World Fair Trade Day is a day designated to highlight the importance of fair relationships with the people who produce the products that we purchase. It is a day to acknowledge the farmers behind our food and the sewers behind our clothes, the people who work vigorously to provide us with our daily needs.
On this day fair trade communities around the world gather together to raise awareness about the harsh conditions that some of these people face, and their fight to obtain equal rights in the industries that have forgotten about them. Communities gather to promote the importance of traceability in their markets and share stories about the advantages fair trade can have for the people in their societies. Here, in downtown Cebu, Southern Partners and Fair Trade Centre (SPFTC) celebrate World Fair Trade Day by sharing and promoting products and stories from their fair trade partners in the Philippines’ Visayas regions.
It was a busy morning for the team at SPFTC. Drinks and snacks were generously offered to customers as they browsed through the Fair Trade Shop on Osmena Boulevard. Refreshments consisted of Calamansi or Mango juice, produced by fair trade farmers in the Toledo region. Morsels of dried mango balls and banana chips, produced by fair trade partners in the southern Aloguinsan region, were offered as snacks. Guests browsed through products sourced from all over the Philippines, including handicrafts sourced through Calajo-An and Ritazo Tingub, two women’s development organisations empowering women in disadvantaged urban communities of Cebu.

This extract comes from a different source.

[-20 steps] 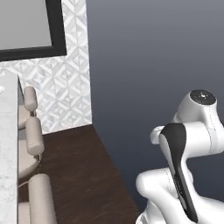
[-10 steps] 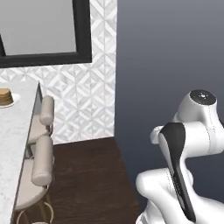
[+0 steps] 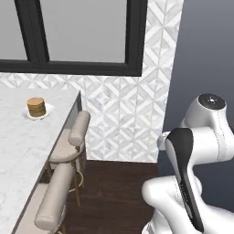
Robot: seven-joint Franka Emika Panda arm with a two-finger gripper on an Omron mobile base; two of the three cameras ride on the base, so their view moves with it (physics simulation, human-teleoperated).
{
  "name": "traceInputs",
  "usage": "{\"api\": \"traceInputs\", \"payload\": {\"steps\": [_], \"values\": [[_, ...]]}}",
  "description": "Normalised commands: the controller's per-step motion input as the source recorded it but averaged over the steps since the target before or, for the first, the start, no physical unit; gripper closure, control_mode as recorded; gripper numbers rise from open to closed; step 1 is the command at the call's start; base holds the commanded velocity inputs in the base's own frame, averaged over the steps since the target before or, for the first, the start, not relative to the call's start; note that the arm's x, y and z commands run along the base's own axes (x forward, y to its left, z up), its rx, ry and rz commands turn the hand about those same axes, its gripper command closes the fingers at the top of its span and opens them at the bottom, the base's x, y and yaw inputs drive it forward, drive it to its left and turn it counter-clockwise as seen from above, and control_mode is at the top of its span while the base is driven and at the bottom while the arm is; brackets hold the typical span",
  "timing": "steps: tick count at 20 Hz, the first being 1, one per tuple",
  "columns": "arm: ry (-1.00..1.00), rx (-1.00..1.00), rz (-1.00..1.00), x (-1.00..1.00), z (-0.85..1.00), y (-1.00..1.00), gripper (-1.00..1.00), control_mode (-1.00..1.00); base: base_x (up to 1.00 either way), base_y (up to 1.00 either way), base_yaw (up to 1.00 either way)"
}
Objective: Take the strawberry from the fridge and place it on top of the pancake, located on the dining counter.
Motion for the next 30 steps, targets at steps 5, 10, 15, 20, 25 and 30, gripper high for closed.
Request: {"api": "traceInputs", "payload": {"steps": [5,10,15,20,25,30], "values": [[0.00,0.00,0.00,0.00,0.00,0.00,1.00,1.00,1.00,-0.34,0.67],[0.00,0.00,0.00,0.00,0.00,0.00,1.00,1.00,1.00,-0.44,0.77],[0.00,0.00,0.00,0.00,0.00,0.00,1.00,1.00,0.69,-0.69,0.76],[0.00,0.00,0.00,0.00,0.00,0.00,1.00,1.00,0.36,-0.45,0.78],[0.00,0.00,0.00,0.00,0.00,0.00,1.00,1.00,0.29,-0.09,0.63],[0.00,0.00,0.00,0.00,0.00,0.00,1.00,1.00,0.57,-0.39,0.42]]}}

Ritazo Tingub showcased their popular range of assorted bags and wallets made out of scrap cloth, demonstrating how the women in urban areas find ways to turn trash into treasure. A representative for the organisation spoke with us about how their lives have changed since partnering with SPFTC – “Producing these products allows us to provide for our families, we can pay for our children’s schooling and have more money to live on. Since our partnership with SPFTC, our market has expanded and provided us with so much more opportunity”
Ritazo Tingub Women’s Workers Organisation is just one example in many of the ways that fair trade is helping marginalised communities out of poverty. According to the data from the National Statistical Coordination Board, in 2014 one in four people in the Philippines was living below the poverty line, on less than $1 per day. Sustainable solutions like fair trade relationships are one of the initiatives that could see many of those people out of that bracket.
“We have a commitment to serve and support, and to alleviate poverty. That is why we are here,” says Gigi, managing director of SPFTC. The group opened the shop here in Cebu City as a way to showcase and sell products produced by their community partners. They also grant shelf space for the products of the increasing number of other organisations in Cebu that are moving into fair trade. “It is a growing market, we are far from mainstream but more and more people are choosing fair trade options. It is all about awareness”
The team at SPFTC are certainly agents for change. Through their promotions this World Fair Trade Day they are hoping to spread the message ‘Don’t Just Buy, Buy Just’ and help to change the lives of farmers and workers not only throughout Cebu, but also throughout the whole of the Philippines.